Collect all lines below with the string "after".
(Given data begins)
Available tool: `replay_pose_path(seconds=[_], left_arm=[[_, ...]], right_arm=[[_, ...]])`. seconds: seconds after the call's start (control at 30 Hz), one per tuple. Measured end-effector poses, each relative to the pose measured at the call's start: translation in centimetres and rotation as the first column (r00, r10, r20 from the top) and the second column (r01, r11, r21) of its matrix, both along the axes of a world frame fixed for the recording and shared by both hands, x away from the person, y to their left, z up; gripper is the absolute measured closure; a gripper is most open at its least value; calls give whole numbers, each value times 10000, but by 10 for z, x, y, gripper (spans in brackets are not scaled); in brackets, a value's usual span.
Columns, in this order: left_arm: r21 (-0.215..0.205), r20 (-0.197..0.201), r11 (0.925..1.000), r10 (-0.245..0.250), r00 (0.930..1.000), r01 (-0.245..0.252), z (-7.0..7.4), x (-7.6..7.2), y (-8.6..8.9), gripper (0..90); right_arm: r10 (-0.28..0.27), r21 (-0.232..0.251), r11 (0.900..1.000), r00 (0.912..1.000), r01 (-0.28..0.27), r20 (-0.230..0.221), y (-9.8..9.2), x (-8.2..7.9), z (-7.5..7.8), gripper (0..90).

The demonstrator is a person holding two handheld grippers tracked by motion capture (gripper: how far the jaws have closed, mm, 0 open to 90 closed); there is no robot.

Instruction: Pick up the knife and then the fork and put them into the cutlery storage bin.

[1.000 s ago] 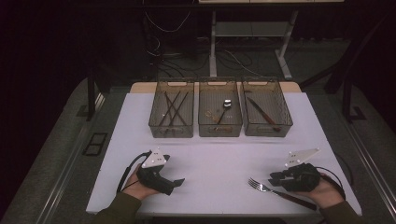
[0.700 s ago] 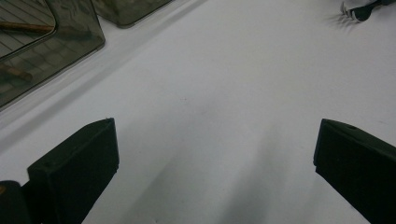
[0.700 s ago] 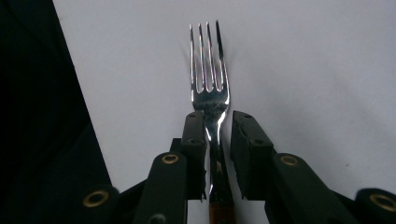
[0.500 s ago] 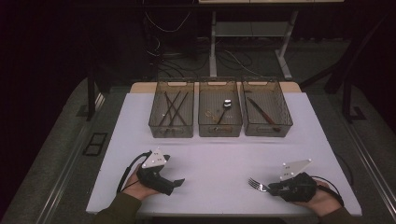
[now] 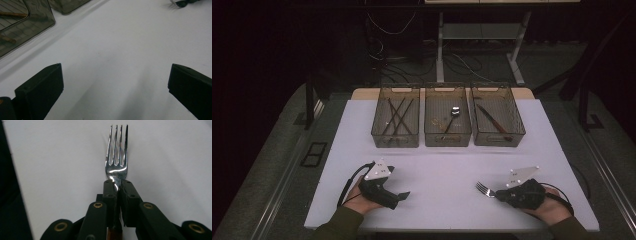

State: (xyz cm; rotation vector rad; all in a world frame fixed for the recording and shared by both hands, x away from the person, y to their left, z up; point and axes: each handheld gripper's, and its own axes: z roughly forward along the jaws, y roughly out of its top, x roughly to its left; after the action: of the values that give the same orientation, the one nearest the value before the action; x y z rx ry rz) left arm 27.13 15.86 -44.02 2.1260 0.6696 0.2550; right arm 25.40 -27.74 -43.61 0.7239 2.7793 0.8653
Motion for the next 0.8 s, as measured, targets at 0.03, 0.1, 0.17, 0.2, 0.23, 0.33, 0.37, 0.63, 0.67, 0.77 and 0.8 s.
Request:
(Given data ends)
Final answer:
Available tool: `replay_pose_path(seconds=[_], left_arm=[[_, ...]], right_arm=[[_, ...]])`. seconds: seconds after the call's start (control at 30 Hz), one per tuple. Measured end-effector poses, each relative to the pose measured at the call's start: translation in centimetres and rotation as the first column (r00, r10, r20 from the top) and the second column (r01, r11, r21) of its matrix, both along the axes of a world frame fixed for the recording and shared by both hands, x away from the person, y to their left, z up; gripper is the absolute measured closure; a gripper is most open at its least value; calls give whole numbers, each value times 10000, but by 10 for z, x, y, gripper (spans in brackets are not scaled); in brackets, a value's usual span.
State: (xyz cm; rotation vector rad; all in a world frame fixed for the recording and shared by both hands, x away from the person, y to their left, z up; point and axes: each handheld gripper's, and its own axes: z roughly forward along the jaws, y roughly out of its top, x roughly to its left; after the action: of the values that give the same orientation, the one nearest the value before the action; x y z rx ry rz) left arm 27.13 15.86 -44.02 2.1260 0.6696 0.2550; right arm 25.40 -27.74 -43.61 0.7239 2.7793 0.8653

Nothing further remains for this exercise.